WHAT NEEDS TO BE DONE>
Retype exactly the lines of the listing below from the one with "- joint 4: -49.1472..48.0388" through the last, both included, and leave every picture out.

DATA>
------------------------------------------------------------

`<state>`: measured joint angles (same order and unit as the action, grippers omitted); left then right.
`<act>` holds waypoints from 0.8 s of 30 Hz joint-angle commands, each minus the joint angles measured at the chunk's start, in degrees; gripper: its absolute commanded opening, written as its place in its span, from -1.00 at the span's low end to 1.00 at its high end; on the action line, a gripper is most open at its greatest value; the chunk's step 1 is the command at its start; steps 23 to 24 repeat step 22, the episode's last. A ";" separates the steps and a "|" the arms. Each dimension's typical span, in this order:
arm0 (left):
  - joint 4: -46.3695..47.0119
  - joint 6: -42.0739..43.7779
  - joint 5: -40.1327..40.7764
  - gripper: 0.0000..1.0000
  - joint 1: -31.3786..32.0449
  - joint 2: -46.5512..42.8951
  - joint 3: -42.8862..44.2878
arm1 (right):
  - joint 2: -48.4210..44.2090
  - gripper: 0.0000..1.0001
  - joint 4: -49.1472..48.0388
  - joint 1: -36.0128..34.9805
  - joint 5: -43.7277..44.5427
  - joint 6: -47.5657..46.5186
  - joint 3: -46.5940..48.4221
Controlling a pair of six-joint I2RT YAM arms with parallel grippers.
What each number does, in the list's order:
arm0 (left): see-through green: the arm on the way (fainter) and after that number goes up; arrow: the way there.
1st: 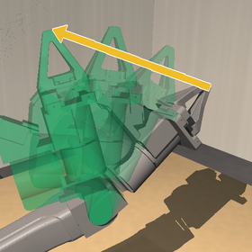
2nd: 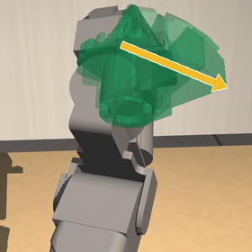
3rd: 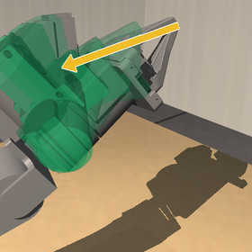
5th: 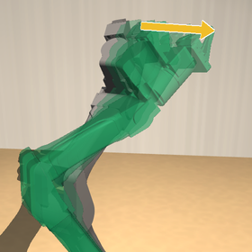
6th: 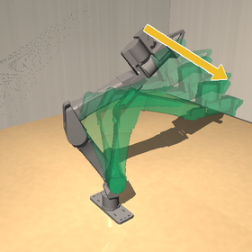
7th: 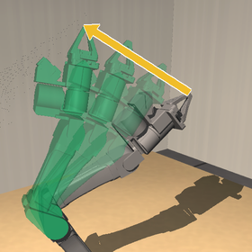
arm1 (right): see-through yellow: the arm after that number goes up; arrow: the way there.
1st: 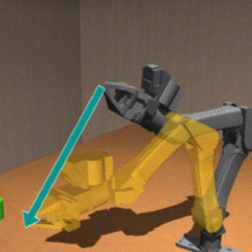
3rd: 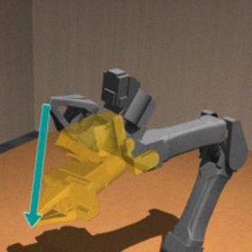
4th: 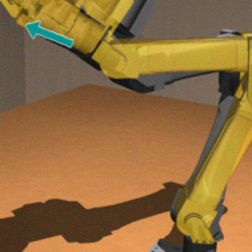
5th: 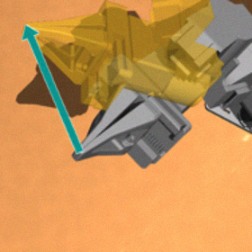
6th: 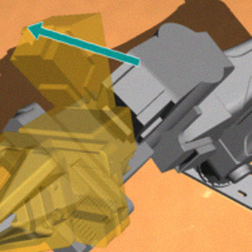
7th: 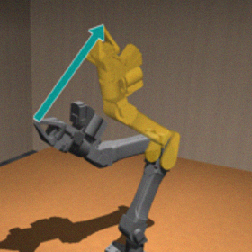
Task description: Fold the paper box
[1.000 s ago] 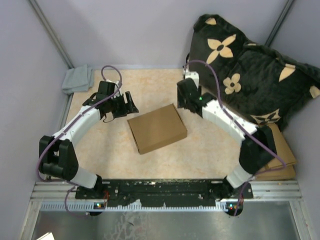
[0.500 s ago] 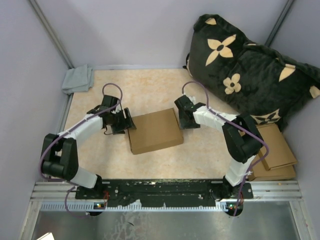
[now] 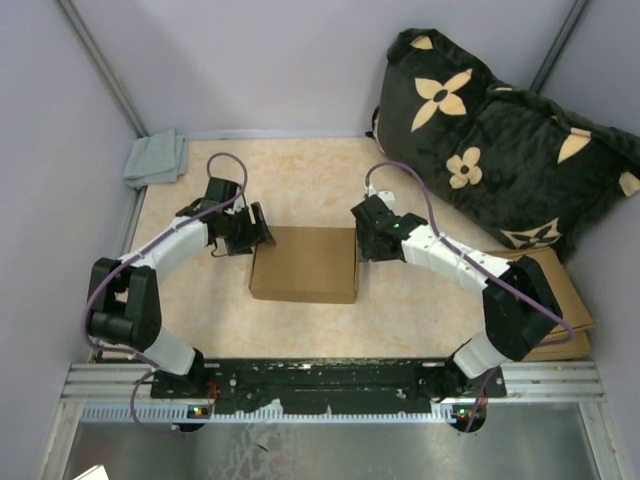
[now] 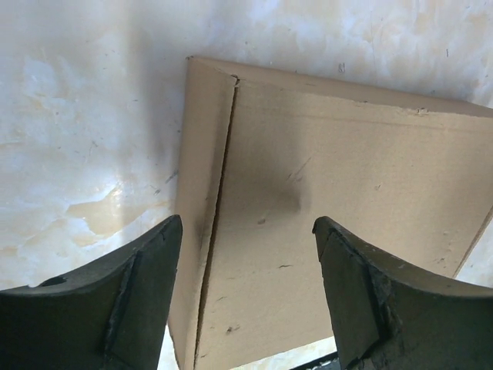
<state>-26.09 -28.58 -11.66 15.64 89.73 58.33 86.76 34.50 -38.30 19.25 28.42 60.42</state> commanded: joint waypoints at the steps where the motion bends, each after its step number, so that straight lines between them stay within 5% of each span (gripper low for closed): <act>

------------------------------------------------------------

TASK ANSWER>
  - joint 4: -49.1472..48.0388
  - joint 1: -36.0128..34.9805
  - joint 5: -43.7277..44.5427
  - joint 6: -47.5657..46.5186
  - joint 3: -46.5940..48.4221
Controlling a pair of six-joint I2RT YAM arms with parallel grippers.
What each number does, in the list's order:
arm0 (left): see-through green: the arm on the way (fainter) and after that number goes up; arrow: the way there.
1st: 
2nd: 
3rd: 
5th: 
6th: 
7th: 
arm1 (right): see-through yellow: the arm after that number goes up; arrow: the way there.
1st: 
3rd: 
4th: 
5th: 
6th: 
7th: 
Task description: Fold the paper box
[1.000 s ago] 
[0.500 s ago] 
[now] 
[now] 
<state>-26.09 -28.58 -11.66 15.64 89.73 58.33 86.76 34.50 -38.30 19.25 28.42 60.42</state> commanded: joint waypoints at the steps where the motion bends, each after its step number, so that straight lines between them stay within 5% of each span (gripper low for closed): <act>

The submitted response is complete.